A Stab at Describing the Law/Gospel Distinction
First came America’s Thanksgiving—a Thursday holiday, for those of you in other lands—and then a week more filled than usual with demands of the regular calling. So again you saw a gap in posts. Your editors, grappling with the fullness of life on the one hand and their limitations on the other, have been mulling on the notion of moving from a weekly to a monthly schedule, no longer Thursday Theology, but Third Thursday Theology. That may well be in the offing, especially as one of us prepares for her first child, due early in 2015. For now, we’ll stumble on as best we can, with weekly posting as our aim. I’m pleased to suspect that we’ll be able to keep that going through most of January, though if all you get two weeks from now, on Christmas Day, is the undersigned’s sermon from the night before, don’t be surprised.
This week and next we’re sending you a piece that Steven C. Kuhl has been working on for a few months. It’s meant eventually for the Crossings website, as a description of the principle that governs the work that appears there. Most of you know it well, the distinction between Law and Gospel, or to get fussy about it, the properdistinction between those two, the universe of theological discourse being rife with distinctions that are downright improper. One takes it for granted that many who visit a site like Crossings will been have been steeped in impropriety, and charity suggests that one be proactive in addressing their disappointment when they fail to find the clues they seek for pleasing God by obeying Moses. So much the better if we can help them grasp why they’re getting their noses rubbed in Christ.
In any case, that’s the challenge Steve is taking on, with a 2015 audience in mind. I mention the latter, because audiences change. If the minds of people today still ran smoothly in channels familiar to Americans of the nineteenth-century Midwest, we could simply slap C. F. W. Walther’s estimable theses on the website and let it go at that. (For what it’s worth, I have yet to see anybody address the rampant misery of faith-as-work—“Do you really believe?”—with the pithy clarity that Walther achieved in Thesis XIV.) But that was then, this is now. Confusion about the Word of God and how to hear it keeps bubbling up with fresh angles, twists, and improprieties, and, in that bubbling, keeps inviting fresh accounts of how to hear the Word well, in a manner that results in the objectives God has for it.

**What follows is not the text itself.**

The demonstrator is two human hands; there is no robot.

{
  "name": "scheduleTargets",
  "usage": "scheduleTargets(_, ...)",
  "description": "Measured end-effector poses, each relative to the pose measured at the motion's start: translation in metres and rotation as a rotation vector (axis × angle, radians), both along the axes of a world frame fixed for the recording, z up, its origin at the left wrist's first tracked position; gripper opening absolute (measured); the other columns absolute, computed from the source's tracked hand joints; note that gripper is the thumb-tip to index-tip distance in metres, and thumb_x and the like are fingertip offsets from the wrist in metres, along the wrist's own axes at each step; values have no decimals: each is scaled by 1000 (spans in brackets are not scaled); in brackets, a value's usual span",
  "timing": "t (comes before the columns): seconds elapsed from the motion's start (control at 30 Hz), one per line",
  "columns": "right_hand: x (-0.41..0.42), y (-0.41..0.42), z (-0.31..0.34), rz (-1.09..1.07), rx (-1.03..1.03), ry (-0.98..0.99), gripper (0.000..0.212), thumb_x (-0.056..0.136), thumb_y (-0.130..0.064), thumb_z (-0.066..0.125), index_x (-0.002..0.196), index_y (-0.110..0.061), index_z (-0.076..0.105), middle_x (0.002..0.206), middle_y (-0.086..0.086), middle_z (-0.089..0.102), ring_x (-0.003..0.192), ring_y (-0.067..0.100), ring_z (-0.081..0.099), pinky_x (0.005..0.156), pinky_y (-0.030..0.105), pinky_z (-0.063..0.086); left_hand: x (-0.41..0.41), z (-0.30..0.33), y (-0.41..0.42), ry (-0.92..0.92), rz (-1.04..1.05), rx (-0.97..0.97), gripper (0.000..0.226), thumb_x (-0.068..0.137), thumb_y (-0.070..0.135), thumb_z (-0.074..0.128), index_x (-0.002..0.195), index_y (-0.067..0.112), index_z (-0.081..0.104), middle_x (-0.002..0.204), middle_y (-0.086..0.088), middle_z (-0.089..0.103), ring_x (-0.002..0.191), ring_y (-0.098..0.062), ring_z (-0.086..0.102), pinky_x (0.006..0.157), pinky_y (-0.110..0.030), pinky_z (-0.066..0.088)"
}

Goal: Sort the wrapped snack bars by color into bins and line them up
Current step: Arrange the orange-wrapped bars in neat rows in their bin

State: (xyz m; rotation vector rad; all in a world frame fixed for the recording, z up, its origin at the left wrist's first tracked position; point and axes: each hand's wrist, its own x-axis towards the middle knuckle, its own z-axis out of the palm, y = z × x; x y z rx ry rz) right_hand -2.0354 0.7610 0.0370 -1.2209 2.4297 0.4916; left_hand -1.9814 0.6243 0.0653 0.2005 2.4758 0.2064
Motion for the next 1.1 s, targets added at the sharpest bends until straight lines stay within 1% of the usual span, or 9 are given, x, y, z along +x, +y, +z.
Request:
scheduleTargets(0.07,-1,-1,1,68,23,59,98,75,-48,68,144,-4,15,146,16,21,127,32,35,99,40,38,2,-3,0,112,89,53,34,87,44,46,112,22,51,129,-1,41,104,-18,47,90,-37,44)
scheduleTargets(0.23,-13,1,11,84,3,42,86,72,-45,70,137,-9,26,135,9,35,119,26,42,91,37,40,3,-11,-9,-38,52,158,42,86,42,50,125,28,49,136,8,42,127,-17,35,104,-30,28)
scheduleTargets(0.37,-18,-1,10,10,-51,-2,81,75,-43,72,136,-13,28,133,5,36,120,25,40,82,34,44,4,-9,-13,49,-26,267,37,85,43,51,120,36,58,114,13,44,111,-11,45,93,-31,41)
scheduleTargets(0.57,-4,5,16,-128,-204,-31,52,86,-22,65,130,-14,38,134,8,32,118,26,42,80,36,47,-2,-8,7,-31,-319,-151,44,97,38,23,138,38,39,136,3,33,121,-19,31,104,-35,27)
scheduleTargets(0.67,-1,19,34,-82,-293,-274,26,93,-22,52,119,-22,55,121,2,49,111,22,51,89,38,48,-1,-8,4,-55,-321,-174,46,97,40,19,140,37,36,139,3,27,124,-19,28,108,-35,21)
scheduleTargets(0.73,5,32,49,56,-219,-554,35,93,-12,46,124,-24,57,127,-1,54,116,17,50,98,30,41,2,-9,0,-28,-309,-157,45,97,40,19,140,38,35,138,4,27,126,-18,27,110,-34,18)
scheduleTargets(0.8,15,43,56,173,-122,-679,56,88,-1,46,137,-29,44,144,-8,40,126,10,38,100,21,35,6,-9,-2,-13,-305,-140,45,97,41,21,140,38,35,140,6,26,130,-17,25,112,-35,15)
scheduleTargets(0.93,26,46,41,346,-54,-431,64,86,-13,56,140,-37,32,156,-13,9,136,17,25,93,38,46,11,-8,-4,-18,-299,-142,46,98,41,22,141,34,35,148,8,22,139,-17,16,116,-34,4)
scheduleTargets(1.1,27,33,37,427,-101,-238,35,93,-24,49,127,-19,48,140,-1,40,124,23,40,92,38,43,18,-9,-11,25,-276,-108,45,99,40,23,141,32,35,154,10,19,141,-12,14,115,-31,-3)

Steve’s fresh account comes to you in two parts. The first is a synopsis of sorts, or as Steve calls it in the provisional draft he shared with us, the “Simple Version.” Next week we’ll send you the “Fuller Version.” In both cases, and with Steve’s consent, we invite comment and reaction, and not only from those of you who wallow in theological literature and argument as pigs do in mud, but even more from those of you who do not, and wouldn’t know Barth from Boethius. (“C’mon, we’re lay people!” Answer: indeed you are, and you’re also among the colleagues in this grand adventure of delivering Christ and his benefits to people who need them.)
So for all of you, the question—a key question, because the matter at stake is the key matter, the one that drives whole the Crossings project: is Steve clear? Do you follow what he’s saying? And after that a second question: did you catch yourself itching to argue with him at any point, or even wanting merely to put up your hand and grab his attention, and if so, where, and why? Do give thought to that, please, and then get back to us. Your responses will be gladly received and much appreciated as the work of polishing goes on.
Peace and Joy,
Jerry Burce, for the editorial team
What is Meant by “The Proper Distinction between Law and Gospel”?
The “proper distinction between Law and Gospel” refers to a theological rule of thumb or interpretive insight for understanding the workings of God in the world. It asserts that God operates in two distinct ways: Law and Gospel. The Law refers to that activity through which God both places demands upon us (summarized by Jesus in the two love commandments: love of God and love of neighbor) and evaluates us in accordance with those demands. Those who fall short of God’s demands are described as “sinners” and inevitably reap the due consequences of that judgment. The Gospel, by contrast, refers to that activity through which God graciously promises to reconcile sinners to himself by joining them, through faith, to the death and resurrection of Jesus Christ, the Son of God. Trusting this promise of God in Christ, sinners are adopted as children of God, regarded as holy and precious in God’s sight for Christ’s sake, and made new creatures by the power of the Holy Spirit.
The proper distinction between Law and Gospel is the insight that informs both a faithful interpretation of Scripture and an honest understanding of the Christian life. It has its roots in Jesus’ own teaching as expressed in the New Testament Gospels and is the organizing insight of the Epistles as they seek to ground and clarify the Christian Message for the early church and its heirs. Throughout history this rule of thumb has emerged to guide the Church when it found itself adrift on choppy theological seas: whether it be Irenaeus against the Gnostics, Athanasius against the Arians, Augustine against the Pelagianists, Luther against the Neo-Pelagianists, Walther against the New Measures, Elert against the Barthians or Bonhoeffer against the pseudo-Lutherans. The Crossings Matrix is offered as a methodological tool to help Christians practice the art of properly distinguishing Law and Gospel as they wrestle with Scripture and think about their own vocation as Christians in the world.